Budget season has arrived at the municipal level, with the usual financing myths being repeated over and over again. The refrain goes as follows. Canada has an immense infrastructure deficit. Property taxes, the major source of municipal revenues, are the worst of all taxes and cannot be increased. Municipal governments need manna to fall from heaven (manna being federal and provincial dollars). It is a tiresome refrain. Let’s first start with the supposed $120-billion infrastructure deficit (continuously repeated for almost a decade, even after $40-billion of committed 2007-14 federal infrastructure spending).
Canadians well understand the concept of a fiscal deficit, which is the observed difference between public spending and revenues. A public infrastructure deficit is a fictitious concept comparing what is spent on infrastructure (an observable number) with what “ought to be spent” (an unobservable number).
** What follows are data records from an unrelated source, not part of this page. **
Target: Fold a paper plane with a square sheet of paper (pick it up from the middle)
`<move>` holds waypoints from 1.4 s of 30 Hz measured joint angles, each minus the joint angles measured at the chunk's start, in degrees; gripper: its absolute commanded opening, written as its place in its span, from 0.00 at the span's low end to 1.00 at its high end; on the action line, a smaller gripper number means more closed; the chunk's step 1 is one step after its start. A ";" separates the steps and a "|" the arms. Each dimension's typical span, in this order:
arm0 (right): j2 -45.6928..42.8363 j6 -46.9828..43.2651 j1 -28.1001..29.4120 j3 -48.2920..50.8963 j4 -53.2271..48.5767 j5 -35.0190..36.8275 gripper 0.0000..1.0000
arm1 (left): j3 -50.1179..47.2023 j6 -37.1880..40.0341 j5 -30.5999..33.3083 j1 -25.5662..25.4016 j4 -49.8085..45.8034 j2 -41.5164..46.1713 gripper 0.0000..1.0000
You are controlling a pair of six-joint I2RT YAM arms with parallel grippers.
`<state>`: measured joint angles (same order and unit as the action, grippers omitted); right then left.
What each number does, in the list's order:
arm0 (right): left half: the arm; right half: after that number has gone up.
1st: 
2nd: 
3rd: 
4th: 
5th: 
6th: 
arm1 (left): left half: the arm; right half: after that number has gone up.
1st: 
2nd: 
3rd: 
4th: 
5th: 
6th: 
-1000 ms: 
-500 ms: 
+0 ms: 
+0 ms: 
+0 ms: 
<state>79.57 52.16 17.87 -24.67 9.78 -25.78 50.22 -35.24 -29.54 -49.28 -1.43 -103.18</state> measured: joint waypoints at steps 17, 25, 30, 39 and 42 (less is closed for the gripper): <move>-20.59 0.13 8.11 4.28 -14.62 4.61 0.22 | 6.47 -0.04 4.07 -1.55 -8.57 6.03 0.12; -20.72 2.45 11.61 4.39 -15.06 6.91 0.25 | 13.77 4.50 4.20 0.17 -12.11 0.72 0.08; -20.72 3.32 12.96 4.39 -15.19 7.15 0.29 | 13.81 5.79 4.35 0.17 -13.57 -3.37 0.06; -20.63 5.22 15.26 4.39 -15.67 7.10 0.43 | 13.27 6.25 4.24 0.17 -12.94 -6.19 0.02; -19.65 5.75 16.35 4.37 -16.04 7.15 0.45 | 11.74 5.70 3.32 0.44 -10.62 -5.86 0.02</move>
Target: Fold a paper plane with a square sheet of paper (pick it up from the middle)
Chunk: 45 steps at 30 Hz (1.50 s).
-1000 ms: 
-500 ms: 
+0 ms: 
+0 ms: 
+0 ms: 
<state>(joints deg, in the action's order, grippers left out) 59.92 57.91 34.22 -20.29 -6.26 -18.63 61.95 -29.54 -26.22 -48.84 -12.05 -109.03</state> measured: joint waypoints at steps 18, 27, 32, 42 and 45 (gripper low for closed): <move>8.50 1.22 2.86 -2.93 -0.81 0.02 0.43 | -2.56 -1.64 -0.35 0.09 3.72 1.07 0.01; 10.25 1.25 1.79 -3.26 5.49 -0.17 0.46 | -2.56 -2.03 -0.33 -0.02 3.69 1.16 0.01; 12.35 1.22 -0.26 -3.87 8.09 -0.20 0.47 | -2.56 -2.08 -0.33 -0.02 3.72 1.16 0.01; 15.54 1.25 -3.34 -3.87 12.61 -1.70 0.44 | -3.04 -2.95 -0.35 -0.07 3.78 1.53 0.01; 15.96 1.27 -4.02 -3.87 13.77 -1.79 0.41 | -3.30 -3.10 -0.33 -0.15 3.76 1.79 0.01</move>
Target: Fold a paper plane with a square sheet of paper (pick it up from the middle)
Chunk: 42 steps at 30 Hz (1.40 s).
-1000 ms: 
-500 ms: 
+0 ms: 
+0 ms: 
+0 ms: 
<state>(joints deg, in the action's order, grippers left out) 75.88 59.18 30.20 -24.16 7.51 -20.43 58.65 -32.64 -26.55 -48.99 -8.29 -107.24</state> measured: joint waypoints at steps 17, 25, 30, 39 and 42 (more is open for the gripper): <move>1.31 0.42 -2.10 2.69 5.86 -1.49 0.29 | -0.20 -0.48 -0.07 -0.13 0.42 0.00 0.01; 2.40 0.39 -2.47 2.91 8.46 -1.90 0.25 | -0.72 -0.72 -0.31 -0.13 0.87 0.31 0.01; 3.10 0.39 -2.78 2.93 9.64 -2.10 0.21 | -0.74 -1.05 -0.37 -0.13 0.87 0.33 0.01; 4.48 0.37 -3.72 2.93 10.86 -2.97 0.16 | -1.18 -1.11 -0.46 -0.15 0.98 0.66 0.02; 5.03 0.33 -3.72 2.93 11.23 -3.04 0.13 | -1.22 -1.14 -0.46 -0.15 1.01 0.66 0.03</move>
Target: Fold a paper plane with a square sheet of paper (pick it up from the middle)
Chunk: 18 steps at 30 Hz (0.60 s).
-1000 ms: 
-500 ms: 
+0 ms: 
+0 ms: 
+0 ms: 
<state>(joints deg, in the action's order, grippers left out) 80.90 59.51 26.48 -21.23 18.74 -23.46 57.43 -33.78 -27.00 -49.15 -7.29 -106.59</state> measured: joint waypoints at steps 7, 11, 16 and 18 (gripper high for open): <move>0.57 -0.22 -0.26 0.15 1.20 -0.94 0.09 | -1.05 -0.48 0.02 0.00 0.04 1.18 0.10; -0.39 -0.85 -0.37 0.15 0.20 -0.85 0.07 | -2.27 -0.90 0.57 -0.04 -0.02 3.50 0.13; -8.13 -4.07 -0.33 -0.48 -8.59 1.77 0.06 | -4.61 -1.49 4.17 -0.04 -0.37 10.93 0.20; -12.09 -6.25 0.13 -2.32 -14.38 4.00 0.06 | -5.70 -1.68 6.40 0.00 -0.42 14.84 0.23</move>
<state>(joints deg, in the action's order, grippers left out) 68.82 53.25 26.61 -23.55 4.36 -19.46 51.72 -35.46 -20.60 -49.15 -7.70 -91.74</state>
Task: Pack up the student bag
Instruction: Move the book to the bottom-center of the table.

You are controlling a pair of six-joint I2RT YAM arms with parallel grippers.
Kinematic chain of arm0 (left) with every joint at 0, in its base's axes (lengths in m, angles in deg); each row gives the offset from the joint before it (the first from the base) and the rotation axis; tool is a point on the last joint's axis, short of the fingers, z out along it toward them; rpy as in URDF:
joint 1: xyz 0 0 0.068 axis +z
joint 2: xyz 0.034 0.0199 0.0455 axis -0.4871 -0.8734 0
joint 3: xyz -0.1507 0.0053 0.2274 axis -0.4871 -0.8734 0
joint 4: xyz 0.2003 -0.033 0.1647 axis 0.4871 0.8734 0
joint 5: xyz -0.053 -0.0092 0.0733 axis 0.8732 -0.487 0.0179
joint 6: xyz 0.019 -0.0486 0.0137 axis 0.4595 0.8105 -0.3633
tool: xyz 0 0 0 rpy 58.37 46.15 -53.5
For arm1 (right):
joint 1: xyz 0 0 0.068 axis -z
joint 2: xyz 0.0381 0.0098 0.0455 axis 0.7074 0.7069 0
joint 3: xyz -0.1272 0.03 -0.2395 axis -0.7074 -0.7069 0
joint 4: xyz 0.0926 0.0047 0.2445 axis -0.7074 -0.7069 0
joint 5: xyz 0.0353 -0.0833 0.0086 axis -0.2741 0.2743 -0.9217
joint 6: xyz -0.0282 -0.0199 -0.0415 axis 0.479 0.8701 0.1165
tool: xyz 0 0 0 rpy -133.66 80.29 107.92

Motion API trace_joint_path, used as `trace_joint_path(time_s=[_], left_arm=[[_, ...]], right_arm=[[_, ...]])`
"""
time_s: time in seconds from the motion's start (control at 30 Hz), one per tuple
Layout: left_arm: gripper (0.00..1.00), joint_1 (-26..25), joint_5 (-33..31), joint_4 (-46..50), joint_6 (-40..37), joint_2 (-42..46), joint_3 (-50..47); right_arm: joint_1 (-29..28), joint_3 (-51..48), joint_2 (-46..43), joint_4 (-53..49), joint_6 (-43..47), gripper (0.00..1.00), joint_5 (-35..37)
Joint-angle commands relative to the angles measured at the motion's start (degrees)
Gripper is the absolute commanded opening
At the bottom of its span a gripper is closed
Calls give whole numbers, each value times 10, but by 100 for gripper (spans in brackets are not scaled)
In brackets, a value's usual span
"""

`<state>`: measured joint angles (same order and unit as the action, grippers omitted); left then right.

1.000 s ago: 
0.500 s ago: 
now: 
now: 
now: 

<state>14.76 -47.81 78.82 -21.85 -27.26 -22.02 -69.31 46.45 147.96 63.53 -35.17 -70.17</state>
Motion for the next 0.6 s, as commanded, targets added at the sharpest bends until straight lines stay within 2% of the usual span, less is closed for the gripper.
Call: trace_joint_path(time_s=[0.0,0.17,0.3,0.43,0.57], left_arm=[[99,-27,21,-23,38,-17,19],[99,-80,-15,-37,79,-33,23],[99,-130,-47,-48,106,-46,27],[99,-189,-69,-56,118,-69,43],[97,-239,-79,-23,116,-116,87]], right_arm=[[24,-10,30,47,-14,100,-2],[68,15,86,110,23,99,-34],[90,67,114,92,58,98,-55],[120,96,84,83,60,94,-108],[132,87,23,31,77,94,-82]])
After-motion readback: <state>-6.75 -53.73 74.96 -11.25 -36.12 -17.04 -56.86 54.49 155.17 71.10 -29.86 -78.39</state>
In a world with scarce resources, people want more money spent on something than what is available. But that is not a “deficit.” Otherwise, we have health, education and social deficits, to name a few. In principle, optimal spending would be based on a benefit-cost calculus and programs rejected if benefits are less than cost.
In the public sector, infrastructure spending is not only determined by economic considerations but also by political whims. Some projects like opera houses and sports stadiums are viewed as necessary “infrastructure” by some, but not others. Even if the public agrees that some projects are critical, costs become out of line with what is really needed due to poor planning or unnecessary rules (such as artwork on structures).
For example, Calgary’s tunnel-visioned city council voted for a $414-million project including road upgrades to link the northeast part of the city with the airport. Maybe this makes economic sense, but one cannot help wonder whether the money could have been better spent elsewhere (like LRT expansion). And even if everyone agrees this is a good spend, maybe it could have been built at less cost (Naheed Nenshi suggested $150-million on a website before becoming Mayor).
The so-called infrastructure deficit can be as big or as little as politicians and their voters seek.
Another myth regards the much-maligned property tax. Property taxes reduce the incentive for improvements, so they impose some economic cost. These taxes are also heavily criticized as being unfair to low-income residents, even though several provinces provide a property tax credit and allow tax increases to be deferred for the elderly until property is sold.
Despite these criticisms, the property tax is one of the least harmful taxes in today’s world. Land and structures do not move, so property taxes tend to fall on the owners and can therefore be mildly progressive (as the rich tend to spend more on housing than the poor). At the municipal level, the property tax operates as a surrogate user charge, albeit only in a rough way, when municipal infrastructure spending on sewers, bridges, transit, parks and roads increase property values.
This is not to say that property taxes are well designed. As I have shown with Tom Roberts in a 2004 C.D. Howe Institute study, property taxes discriminate against rental housing. Business property taxes have been in excess of municipal spending benefits, thereby hurting competitiveness. Singleoccupied housing is under-taxed since the levies are less than the value of municipal services provided to residents, especially so in Alberta.
This gets to the final myth: Federal and provincial governments need to provide more infrastructure money to fund municipal infrastructure spending. Certainly, federal governments should fund border and interprovincial linkages (airports, ports, and some highways and roads). Similarly, the provinces should fund inter-city linkages, since only they can co-ordinate infrastructure spending at this level. On the other hand, municipalities should fund local infrastructure, such as residential roads and bridges, local urban transit and cultural institutions, etc.
This lesson gets lost, which becomes rather unfortunate. Municipal politicians, crying that they have little money to fund infrastructure, seek other levels of governments to raise taxes to fund their infrastructure whims. They typically argue that residents pay most of the taxes in Canada and get little in return (as if federal and provincial spending does not matter to city residents).
However, by breaking the bond between taxes and spending powers, we mess up political accountability. Upper-level governments become responsible for municipal decisions, even though their voters span a much larger geographical area. Residents of one city end up paying for another’s local infrastructure, yet cannot vote for its municipal mayor.
It is far better for municipal governments looking to spend money on their infrastructure programs to raise their own public funds. Municipal property taxes and user fees are quite appropriate levies to fund infrastructure.
Where municipal councils are correct is in arguing for more flexible financing tools for local infrastructure. The most efficient and fair revenue source is tolling to better price major roads and bridges (technology is now making this easy). Unlike air and rail travel infrastructure (excessive for air and subsidized for VIA Rail), roads are poorly priced.
As a second-best alternative, some municipal excise taxes would make sense, such as levies on fuel, amusement tickets and hotels to cover infrastructure that benefits users, including tourists. A gasoline tax is less effective in pricing roads for use and congestion compared with tolls — increased toll levies should therefore result in some reduction of fuel taxes for this reason.
Regardless, it is time to put to rest the infrastructure-financing myths propagated by municipalities that look for someone else to subsidize their dreams.